#### [TASK PROMPT]
Start at the line in the entries below that contains "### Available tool", stop at the line that contains "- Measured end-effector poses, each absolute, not", and output exactly the lines in that span, both ends included.

(DATA TO EXAMINE Opens)

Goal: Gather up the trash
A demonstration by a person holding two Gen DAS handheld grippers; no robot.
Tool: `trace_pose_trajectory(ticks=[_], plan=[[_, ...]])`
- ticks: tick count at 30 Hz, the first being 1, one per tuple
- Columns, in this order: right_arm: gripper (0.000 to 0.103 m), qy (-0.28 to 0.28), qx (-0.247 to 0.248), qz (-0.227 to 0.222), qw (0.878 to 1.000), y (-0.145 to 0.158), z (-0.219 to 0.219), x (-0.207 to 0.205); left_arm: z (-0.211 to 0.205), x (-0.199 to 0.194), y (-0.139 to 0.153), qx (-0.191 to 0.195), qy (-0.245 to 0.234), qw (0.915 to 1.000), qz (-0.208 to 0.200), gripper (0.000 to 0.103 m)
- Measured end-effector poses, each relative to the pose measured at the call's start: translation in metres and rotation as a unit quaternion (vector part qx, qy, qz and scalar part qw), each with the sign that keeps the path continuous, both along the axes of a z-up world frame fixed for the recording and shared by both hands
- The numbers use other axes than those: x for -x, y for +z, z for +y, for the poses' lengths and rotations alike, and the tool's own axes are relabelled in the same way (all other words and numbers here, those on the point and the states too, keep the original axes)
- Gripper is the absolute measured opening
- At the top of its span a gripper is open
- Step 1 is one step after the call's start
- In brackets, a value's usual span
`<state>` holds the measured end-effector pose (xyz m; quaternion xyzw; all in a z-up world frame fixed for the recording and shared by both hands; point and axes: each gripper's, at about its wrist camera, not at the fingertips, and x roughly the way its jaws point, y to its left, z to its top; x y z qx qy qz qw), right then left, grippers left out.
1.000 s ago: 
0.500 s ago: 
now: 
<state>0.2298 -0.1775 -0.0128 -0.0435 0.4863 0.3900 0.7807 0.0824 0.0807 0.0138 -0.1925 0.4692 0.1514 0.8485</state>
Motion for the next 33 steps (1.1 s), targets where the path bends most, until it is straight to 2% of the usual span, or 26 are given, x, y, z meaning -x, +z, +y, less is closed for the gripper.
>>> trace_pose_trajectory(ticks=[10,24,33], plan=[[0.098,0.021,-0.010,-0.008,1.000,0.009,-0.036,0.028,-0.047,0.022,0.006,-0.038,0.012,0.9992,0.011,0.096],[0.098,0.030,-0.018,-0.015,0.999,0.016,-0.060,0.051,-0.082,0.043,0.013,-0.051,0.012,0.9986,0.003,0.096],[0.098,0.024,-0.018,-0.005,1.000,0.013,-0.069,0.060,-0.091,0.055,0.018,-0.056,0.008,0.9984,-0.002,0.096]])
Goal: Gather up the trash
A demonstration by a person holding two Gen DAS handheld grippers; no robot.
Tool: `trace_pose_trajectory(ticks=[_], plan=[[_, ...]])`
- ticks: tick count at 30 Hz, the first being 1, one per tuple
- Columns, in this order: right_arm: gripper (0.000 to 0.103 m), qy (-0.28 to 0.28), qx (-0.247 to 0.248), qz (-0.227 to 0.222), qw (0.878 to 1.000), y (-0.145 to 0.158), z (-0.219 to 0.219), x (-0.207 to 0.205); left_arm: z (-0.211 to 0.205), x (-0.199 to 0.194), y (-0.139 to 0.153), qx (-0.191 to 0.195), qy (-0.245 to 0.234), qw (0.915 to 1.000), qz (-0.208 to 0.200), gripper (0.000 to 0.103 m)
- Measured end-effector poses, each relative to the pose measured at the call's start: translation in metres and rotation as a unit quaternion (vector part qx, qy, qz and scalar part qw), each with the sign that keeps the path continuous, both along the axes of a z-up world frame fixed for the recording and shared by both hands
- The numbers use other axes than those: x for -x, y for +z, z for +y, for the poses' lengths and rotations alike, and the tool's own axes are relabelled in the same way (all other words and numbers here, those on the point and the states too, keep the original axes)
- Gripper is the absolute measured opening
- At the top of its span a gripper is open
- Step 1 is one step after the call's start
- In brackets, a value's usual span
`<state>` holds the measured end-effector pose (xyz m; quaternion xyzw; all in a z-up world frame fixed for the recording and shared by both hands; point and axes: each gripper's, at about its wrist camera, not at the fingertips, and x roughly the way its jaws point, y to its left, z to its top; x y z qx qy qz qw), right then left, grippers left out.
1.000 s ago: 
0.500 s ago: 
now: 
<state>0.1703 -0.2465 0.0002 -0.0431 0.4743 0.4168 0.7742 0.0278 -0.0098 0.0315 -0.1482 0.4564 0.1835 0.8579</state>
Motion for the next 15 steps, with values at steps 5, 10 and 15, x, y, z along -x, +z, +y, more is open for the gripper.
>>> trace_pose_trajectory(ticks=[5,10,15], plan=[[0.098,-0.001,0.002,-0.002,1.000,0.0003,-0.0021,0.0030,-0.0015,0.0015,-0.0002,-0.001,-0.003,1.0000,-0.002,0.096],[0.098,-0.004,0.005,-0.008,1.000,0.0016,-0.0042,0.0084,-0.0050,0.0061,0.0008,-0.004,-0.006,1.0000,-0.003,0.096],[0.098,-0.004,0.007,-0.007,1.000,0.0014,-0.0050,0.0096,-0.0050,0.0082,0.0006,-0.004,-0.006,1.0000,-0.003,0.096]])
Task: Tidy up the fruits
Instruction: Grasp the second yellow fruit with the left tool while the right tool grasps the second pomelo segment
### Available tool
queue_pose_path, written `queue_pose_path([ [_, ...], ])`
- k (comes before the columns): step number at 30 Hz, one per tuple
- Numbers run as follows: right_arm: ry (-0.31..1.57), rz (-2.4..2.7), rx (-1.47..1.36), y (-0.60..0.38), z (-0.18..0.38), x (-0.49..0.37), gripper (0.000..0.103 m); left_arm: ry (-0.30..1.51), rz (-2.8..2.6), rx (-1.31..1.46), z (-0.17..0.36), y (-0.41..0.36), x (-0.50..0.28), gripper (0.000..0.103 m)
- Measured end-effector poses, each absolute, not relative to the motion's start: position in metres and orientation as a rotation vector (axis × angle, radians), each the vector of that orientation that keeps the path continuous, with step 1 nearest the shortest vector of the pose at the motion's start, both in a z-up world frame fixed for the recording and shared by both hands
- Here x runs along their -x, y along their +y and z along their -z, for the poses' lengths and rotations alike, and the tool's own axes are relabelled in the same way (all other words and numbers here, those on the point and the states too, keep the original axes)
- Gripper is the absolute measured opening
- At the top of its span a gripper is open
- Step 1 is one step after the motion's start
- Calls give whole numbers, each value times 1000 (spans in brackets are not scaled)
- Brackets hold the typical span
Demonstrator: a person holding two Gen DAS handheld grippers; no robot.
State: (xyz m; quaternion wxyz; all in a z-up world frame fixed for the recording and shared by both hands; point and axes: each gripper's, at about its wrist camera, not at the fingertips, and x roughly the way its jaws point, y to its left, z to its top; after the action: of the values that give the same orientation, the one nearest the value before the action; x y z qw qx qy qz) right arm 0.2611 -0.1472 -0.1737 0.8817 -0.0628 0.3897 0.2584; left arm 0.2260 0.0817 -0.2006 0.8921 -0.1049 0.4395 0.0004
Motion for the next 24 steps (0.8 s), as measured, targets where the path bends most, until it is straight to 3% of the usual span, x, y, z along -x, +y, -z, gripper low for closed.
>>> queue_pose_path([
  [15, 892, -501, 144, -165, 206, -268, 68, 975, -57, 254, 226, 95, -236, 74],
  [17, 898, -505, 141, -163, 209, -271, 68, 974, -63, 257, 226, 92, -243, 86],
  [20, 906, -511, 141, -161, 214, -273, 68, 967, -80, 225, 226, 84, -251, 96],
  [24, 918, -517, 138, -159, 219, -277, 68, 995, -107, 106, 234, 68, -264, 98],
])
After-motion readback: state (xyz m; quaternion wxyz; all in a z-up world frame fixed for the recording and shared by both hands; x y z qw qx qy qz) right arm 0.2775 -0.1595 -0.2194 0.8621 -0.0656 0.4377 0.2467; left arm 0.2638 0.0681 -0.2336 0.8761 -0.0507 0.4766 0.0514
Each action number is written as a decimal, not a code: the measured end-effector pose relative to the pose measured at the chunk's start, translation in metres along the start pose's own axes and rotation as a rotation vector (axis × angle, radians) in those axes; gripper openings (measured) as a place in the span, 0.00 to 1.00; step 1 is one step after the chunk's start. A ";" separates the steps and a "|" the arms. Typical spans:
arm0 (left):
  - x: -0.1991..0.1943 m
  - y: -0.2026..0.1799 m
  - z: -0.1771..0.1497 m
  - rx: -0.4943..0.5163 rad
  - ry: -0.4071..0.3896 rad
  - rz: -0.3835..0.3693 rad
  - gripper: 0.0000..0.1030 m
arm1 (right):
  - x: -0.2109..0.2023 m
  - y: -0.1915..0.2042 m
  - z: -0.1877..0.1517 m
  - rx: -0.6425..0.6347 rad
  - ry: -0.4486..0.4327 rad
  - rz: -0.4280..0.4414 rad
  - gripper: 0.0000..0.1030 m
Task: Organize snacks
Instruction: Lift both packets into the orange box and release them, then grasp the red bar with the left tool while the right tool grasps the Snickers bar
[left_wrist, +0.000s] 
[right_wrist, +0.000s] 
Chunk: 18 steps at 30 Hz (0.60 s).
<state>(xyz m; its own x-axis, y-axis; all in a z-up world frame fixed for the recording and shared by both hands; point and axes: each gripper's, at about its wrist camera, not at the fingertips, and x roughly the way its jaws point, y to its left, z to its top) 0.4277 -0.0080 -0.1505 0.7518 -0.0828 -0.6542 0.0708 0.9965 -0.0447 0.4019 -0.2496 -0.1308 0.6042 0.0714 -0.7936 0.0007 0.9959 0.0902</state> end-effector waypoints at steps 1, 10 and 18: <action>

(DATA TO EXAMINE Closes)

#### [RESULT BELOW]
### Available tool
queue_pose_path, written `queue_pose_path([ [_, ...], ])`
- k (comes before the columns): step number at 30 Hz, one per tuple
- Numbers run as follows: right_arm: ry (-0.31..1.57), rz (-2.4..2.7), rx (-1.47..1.36), y (-0.60..0.38), z (-0.18..0.38), x (-0.49..0.37), gripper (0.000..0.103 m); left_arm: ry (-0.30..1.51), rz (-2.8..2.6), rx (-1.31..1.46), z (-0.17..0.36), y (-0.41..0.36), x (-0.50..0.28), gripper (0.000..0.103 m)
- Measured end-effector poses, each absolute, not relative to the motion's start: position in metres and orientation as a rotation vector (axis × angle, radians), each the vector of that orientation that keeps the path continuous, with step 1 nearest the shortest vector of the pose at the motion's start, both in a z-up world frame fixed for the recording and shared by both hands

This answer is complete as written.